PROBLEM TO WORK ON: Search the entries below. Return every line that has "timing" in it.

[Dataset excerpts]
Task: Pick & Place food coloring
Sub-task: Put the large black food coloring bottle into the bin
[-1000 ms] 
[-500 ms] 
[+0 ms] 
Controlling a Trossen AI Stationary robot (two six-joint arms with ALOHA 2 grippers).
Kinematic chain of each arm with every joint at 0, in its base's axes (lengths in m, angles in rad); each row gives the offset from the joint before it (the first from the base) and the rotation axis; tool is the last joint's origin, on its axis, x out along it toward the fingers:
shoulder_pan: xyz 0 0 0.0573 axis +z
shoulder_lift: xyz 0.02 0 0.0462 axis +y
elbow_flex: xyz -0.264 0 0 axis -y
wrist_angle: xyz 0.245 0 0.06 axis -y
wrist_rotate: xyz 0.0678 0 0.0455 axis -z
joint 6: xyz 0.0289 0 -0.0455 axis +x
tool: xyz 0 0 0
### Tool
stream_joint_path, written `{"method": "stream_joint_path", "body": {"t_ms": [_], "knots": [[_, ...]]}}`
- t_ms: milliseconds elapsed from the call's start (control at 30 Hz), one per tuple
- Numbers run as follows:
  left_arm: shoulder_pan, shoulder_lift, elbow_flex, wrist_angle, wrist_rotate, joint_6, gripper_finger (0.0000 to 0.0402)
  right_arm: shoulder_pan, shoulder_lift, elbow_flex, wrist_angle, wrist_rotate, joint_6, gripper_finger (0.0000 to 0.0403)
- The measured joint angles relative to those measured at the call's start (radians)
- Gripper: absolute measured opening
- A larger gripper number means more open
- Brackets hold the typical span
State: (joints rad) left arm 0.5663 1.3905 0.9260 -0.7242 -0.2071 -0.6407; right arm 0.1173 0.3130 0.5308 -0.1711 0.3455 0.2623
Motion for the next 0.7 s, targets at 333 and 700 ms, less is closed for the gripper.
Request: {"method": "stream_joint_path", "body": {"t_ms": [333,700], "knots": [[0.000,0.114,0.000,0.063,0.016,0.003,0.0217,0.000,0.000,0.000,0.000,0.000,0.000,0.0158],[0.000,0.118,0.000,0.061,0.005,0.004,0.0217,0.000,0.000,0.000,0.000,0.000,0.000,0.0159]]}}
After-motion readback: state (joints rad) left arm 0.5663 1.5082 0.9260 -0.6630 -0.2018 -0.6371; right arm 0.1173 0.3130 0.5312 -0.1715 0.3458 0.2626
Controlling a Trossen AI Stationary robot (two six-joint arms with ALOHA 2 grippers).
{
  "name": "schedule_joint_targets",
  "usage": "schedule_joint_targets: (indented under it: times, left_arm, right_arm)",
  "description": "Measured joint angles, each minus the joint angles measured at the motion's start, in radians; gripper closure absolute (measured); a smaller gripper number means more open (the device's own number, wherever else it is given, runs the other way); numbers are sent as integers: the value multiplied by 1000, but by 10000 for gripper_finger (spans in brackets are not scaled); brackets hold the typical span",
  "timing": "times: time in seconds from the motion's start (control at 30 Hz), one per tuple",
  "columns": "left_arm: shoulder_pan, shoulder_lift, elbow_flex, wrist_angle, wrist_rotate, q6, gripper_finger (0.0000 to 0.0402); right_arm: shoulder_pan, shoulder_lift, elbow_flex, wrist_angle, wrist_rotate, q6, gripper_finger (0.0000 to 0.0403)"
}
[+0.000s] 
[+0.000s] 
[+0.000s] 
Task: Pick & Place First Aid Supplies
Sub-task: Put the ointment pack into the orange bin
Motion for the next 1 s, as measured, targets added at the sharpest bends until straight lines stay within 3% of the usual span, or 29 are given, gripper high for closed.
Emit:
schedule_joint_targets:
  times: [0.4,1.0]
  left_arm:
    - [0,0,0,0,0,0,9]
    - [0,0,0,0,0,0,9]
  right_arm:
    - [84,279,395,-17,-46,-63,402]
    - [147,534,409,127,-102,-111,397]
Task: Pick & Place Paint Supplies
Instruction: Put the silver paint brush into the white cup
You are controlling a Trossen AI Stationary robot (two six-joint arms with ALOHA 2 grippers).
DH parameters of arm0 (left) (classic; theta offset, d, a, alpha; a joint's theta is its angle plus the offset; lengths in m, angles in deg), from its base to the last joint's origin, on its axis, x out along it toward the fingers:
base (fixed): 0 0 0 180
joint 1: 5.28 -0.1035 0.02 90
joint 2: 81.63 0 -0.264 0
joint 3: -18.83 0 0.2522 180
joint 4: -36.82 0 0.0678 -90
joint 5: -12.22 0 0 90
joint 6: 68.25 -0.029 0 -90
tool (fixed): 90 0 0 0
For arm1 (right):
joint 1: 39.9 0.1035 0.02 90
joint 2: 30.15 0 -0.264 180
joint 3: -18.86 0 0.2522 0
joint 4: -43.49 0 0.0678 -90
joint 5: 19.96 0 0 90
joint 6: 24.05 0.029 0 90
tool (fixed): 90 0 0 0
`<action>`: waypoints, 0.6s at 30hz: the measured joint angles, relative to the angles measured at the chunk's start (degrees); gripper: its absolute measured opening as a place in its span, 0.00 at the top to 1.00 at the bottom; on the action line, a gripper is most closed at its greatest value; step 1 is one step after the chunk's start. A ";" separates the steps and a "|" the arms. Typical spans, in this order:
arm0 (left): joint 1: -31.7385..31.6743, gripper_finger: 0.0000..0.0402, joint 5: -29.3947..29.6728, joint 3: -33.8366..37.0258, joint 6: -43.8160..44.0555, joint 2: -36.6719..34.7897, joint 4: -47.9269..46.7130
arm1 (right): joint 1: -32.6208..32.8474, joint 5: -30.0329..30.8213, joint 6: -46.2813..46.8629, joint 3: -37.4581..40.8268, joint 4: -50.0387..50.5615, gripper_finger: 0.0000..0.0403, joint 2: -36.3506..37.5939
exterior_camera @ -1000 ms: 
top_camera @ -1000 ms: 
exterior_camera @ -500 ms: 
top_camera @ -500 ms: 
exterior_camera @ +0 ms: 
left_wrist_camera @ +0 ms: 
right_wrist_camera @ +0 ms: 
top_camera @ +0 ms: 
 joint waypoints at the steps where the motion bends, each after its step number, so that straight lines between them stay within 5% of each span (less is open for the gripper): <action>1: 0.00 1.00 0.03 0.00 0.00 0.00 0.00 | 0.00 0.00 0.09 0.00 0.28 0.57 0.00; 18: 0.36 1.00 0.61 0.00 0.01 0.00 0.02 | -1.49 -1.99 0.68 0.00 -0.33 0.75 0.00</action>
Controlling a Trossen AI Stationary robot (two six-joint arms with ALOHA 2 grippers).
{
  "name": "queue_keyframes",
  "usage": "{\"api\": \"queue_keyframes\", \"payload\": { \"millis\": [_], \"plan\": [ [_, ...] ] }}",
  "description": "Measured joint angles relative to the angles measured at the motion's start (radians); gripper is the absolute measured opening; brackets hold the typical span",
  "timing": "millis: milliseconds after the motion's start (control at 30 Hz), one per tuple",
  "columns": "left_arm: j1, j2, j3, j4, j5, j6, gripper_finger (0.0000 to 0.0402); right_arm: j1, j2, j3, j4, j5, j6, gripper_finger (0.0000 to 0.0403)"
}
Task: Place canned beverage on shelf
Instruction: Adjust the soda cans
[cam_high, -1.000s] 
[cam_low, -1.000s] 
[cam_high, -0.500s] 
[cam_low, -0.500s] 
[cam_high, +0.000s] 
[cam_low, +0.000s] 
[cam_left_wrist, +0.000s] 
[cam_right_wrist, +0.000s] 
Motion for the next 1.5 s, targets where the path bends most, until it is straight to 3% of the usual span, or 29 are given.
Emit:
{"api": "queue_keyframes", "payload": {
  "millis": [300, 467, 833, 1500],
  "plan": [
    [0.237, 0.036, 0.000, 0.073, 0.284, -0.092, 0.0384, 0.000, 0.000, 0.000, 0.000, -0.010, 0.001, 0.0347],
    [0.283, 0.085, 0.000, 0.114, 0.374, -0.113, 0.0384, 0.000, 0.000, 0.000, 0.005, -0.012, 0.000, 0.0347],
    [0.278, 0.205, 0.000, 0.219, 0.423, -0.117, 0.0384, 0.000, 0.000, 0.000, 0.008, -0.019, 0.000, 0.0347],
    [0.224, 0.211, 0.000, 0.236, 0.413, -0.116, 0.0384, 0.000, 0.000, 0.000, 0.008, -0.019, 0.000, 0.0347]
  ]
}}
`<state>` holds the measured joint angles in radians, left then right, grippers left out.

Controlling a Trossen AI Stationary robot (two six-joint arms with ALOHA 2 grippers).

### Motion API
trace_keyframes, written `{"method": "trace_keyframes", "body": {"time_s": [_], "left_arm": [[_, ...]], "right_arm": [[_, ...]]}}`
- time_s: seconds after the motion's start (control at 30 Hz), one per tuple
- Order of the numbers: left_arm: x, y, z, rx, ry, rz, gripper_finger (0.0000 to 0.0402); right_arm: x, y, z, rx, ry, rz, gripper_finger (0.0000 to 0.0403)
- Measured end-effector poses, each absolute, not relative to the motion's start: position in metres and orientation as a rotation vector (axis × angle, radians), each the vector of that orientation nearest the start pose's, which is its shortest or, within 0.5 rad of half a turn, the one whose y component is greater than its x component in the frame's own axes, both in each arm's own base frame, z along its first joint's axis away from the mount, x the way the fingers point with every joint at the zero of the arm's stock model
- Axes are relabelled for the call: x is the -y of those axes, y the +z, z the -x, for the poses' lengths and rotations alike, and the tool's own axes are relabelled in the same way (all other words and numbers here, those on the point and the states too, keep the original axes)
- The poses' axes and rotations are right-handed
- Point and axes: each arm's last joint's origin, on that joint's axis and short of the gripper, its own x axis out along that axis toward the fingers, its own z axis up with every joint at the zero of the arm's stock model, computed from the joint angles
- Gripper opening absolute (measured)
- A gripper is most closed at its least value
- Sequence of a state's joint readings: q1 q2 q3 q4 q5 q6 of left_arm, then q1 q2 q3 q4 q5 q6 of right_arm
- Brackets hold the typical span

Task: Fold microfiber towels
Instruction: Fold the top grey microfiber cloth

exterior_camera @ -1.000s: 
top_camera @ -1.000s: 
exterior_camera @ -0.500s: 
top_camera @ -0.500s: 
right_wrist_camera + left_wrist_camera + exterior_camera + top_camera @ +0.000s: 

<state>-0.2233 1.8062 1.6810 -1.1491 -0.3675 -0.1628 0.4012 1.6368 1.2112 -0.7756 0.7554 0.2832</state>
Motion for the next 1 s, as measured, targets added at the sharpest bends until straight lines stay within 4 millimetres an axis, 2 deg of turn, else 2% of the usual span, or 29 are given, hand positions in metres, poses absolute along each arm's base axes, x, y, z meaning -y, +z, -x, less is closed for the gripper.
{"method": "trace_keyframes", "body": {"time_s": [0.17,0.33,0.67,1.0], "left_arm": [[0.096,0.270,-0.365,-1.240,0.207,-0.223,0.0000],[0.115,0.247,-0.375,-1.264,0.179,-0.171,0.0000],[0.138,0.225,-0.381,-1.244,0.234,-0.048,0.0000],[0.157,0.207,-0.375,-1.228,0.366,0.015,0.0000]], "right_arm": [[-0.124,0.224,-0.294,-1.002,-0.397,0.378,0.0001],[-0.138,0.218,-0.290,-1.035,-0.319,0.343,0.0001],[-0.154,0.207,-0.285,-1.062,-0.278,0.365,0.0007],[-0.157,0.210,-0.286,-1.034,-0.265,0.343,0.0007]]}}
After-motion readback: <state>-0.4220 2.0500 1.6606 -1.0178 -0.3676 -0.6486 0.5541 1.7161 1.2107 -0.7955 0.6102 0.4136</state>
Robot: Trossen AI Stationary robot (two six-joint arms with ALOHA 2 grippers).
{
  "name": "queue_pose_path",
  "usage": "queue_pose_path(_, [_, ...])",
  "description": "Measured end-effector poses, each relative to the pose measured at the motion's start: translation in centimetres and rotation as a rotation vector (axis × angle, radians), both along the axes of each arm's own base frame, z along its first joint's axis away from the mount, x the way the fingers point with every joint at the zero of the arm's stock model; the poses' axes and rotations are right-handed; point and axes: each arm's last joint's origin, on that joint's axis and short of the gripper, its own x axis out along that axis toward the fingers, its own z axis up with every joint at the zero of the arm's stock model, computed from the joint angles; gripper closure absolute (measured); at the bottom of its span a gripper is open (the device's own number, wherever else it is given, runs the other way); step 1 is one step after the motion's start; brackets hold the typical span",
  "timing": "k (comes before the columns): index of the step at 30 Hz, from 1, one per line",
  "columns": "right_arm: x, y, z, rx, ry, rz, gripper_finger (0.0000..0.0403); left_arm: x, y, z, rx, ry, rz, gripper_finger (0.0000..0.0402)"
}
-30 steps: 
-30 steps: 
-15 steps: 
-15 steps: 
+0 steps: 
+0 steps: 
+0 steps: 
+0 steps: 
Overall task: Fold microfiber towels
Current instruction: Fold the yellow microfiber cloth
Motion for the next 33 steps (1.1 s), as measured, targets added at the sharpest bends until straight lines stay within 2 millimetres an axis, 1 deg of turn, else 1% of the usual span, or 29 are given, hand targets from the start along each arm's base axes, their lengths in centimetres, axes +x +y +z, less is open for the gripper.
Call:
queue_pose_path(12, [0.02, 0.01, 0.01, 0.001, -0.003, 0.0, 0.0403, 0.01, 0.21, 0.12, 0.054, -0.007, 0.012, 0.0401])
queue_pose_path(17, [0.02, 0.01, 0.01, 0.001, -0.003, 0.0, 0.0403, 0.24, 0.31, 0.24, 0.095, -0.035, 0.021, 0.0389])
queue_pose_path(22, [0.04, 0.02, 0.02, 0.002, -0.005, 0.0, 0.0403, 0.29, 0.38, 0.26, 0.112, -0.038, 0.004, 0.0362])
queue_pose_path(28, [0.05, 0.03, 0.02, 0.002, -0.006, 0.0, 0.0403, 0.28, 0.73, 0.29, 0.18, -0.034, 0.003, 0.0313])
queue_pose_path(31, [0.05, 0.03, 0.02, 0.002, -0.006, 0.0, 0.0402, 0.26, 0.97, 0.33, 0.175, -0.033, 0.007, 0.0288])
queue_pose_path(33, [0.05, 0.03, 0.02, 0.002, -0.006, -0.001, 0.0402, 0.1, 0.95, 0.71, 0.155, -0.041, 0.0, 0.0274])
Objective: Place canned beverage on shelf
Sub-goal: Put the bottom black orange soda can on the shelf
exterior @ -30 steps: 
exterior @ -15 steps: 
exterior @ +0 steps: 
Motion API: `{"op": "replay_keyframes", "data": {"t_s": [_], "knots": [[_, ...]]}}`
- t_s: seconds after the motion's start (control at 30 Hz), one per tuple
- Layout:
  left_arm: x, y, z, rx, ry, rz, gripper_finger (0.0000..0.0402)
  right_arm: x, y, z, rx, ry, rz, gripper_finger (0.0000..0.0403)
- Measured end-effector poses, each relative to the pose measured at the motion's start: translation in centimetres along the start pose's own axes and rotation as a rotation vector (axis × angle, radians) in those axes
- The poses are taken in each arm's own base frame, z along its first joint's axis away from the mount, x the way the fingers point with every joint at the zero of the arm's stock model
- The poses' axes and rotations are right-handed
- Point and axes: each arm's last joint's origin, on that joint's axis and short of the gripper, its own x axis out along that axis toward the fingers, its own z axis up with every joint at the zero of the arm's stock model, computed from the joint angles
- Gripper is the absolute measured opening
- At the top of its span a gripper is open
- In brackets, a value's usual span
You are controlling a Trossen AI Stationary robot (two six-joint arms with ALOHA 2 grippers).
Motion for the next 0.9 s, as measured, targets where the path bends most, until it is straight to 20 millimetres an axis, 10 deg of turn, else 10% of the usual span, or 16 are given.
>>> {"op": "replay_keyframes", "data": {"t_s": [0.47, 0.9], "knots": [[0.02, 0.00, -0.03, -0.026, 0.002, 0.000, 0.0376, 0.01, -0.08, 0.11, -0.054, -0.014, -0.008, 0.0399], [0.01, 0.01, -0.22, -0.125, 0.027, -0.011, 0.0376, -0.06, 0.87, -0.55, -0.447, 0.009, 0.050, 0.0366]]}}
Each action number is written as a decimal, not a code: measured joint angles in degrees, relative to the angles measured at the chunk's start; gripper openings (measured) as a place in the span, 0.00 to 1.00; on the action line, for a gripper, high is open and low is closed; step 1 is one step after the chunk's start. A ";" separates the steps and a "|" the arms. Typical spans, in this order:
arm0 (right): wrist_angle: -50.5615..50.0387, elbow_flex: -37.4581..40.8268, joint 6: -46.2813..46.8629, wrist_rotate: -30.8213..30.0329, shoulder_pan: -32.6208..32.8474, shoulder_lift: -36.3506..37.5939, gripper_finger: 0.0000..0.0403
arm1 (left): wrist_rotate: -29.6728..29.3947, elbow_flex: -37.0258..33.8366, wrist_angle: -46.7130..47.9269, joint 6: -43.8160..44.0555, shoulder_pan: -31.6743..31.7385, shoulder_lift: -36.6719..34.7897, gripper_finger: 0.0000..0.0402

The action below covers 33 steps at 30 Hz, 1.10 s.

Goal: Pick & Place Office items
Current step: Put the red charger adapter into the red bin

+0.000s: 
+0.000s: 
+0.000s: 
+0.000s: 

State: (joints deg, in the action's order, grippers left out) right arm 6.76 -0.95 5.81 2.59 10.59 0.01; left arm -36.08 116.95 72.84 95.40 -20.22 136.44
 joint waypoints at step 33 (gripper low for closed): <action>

SOLVED PROBLEM:
  "timing": "times: time in seconds from the motion's start (control at 30 Hz), one per tuple",
  "timing": "millis: milliseconds after the motion's start (control at 30 Hz), one per tuple",
  "timing": "k (comes before the columns): index of the step at 30 Hz, from 1, one per line",

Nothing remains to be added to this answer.